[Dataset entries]
---------------

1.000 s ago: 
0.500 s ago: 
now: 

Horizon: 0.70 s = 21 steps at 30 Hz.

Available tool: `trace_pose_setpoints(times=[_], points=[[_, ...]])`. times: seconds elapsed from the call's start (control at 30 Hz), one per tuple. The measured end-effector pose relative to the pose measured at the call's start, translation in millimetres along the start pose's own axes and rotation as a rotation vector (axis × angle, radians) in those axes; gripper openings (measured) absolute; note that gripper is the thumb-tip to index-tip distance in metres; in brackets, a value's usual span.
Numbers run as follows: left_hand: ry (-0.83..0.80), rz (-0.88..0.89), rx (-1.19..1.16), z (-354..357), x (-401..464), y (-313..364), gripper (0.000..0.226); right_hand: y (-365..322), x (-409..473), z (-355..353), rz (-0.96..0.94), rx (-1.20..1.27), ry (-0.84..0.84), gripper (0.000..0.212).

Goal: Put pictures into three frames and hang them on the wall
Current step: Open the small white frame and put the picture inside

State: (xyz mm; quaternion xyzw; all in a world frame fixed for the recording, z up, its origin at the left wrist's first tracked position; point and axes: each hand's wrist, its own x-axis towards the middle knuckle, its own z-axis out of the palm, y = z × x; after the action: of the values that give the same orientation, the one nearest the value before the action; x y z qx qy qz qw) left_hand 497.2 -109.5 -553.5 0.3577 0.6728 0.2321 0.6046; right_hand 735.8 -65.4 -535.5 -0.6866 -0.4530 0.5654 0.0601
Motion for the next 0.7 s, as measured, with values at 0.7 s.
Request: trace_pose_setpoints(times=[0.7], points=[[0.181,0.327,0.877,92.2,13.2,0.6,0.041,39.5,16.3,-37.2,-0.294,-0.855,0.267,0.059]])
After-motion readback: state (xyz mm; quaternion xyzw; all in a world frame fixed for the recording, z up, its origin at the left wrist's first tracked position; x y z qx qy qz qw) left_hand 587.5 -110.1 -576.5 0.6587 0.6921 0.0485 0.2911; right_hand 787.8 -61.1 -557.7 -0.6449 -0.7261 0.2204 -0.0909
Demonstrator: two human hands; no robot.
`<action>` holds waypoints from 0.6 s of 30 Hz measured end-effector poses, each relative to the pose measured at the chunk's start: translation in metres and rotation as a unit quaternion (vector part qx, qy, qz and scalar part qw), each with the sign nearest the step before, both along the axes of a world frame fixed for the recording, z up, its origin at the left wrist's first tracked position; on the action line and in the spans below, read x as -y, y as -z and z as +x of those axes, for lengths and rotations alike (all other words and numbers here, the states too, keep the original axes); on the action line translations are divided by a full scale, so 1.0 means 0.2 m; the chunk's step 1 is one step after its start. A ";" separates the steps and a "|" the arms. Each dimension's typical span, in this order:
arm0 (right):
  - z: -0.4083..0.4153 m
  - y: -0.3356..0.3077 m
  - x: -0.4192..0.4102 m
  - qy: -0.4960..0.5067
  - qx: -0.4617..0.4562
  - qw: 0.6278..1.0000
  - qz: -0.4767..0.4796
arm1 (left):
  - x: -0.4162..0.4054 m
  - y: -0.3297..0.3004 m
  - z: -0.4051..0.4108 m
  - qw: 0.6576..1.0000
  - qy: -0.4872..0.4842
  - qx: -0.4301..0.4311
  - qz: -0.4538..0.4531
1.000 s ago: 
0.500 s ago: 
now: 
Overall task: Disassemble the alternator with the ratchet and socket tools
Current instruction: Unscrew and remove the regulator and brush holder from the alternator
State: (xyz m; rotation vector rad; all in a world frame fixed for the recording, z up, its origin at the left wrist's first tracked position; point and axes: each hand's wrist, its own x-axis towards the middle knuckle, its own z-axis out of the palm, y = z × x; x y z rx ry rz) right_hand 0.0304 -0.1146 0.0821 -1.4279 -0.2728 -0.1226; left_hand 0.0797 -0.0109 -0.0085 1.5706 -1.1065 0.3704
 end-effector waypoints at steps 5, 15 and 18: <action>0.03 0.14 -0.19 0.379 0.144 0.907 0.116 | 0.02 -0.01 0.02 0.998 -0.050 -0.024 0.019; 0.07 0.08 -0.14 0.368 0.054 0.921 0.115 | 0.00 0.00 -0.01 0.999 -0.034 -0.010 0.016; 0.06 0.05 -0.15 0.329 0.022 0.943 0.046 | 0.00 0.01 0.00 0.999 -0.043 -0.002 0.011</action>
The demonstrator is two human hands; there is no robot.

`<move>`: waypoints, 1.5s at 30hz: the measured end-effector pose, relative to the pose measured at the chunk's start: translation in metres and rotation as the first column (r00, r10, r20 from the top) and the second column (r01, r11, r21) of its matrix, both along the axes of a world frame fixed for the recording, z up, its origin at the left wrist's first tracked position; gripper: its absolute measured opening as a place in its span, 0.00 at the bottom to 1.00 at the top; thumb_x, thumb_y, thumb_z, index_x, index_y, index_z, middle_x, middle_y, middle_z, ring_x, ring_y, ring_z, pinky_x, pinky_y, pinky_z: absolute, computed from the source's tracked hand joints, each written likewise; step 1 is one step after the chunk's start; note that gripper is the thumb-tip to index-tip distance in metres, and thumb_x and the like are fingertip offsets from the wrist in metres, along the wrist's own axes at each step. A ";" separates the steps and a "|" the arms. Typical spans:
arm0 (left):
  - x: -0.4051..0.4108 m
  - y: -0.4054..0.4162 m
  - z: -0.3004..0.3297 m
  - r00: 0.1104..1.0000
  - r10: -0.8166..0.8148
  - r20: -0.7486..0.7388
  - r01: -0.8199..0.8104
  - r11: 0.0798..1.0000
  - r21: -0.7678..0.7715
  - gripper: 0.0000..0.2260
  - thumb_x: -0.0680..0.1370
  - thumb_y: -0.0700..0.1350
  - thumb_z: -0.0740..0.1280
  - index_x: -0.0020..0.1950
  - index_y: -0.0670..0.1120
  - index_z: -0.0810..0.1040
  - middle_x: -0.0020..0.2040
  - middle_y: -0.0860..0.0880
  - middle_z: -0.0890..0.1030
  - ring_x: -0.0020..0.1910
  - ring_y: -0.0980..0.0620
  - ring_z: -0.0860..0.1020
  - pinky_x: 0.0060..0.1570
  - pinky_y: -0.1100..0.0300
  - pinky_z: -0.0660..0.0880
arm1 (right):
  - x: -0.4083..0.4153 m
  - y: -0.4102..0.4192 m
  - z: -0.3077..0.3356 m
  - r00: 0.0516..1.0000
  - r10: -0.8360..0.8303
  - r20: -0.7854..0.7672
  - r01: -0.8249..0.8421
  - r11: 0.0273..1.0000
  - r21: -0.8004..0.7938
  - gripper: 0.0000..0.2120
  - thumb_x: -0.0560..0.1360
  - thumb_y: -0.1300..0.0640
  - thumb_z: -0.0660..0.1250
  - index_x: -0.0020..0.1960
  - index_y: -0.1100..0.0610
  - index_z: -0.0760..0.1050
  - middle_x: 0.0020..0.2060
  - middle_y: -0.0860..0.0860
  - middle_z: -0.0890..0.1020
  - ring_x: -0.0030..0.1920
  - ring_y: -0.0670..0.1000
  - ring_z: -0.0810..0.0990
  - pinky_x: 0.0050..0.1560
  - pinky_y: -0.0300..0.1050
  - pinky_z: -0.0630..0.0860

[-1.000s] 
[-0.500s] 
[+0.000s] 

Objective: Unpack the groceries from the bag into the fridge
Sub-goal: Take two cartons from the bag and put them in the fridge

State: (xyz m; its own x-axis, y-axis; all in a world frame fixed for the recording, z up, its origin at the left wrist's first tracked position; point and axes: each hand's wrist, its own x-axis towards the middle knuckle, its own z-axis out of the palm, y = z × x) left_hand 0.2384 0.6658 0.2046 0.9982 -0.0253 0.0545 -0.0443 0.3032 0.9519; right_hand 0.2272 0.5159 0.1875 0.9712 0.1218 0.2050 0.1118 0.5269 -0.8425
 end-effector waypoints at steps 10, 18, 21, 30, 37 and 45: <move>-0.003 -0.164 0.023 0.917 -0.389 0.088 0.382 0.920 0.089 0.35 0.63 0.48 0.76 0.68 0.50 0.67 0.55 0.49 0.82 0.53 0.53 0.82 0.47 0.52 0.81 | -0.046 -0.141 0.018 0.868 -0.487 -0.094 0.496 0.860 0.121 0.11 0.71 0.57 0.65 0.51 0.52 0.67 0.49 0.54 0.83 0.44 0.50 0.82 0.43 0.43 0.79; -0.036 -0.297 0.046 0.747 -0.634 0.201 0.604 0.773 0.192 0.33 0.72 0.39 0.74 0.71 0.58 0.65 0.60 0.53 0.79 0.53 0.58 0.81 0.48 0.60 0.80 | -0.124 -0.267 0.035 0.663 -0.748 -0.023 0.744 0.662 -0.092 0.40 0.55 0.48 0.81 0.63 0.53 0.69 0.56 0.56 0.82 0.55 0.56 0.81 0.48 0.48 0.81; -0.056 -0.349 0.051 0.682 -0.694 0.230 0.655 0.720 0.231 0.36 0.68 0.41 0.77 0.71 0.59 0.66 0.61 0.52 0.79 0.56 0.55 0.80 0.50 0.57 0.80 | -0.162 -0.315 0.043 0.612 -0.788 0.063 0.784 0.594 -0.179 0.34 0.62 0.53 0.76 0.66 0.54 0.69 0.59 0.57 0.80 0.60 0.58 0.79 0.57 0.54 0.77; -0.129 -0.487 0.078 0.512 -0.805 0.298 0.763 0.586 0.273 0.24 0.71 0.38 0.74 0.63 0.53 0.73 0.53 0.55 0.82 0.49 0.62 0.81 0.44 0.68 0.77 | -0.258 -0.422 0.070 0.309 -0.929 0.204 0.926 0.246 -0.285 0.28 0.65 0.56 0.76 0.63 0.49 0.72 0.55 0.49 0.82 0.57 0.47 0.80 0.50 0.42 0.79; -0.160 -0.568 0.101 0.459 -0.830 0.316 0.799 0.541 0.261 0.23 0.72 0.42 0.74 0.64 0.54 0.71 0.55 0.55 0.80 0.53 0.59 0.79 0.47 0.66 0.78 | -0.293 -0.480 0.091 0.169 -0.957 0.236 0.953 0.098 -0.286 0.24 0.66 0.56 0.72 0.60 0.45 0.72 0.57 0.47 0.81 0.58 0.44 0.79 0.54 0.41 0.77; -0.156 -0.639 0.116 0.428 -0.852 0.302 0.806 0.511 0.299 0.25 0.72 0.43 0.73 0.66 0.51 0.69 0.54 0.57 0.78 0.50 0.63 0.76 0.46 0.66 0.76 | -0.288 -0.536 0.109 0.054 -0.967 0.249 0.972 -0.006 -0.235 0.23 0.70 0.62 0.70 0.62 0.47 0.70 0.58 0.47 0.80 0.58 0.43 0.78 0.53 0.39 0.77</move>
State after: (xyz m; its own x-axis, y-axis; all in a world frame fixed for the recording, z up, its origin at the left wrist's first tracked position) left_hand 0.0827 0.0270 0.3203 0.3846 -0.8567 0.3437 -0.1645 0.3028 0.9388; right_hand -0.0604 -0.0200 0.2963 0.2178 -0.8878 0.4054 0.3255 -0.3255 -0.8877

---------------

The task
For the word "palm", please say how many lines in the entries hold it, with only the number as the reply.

Answer to this task
3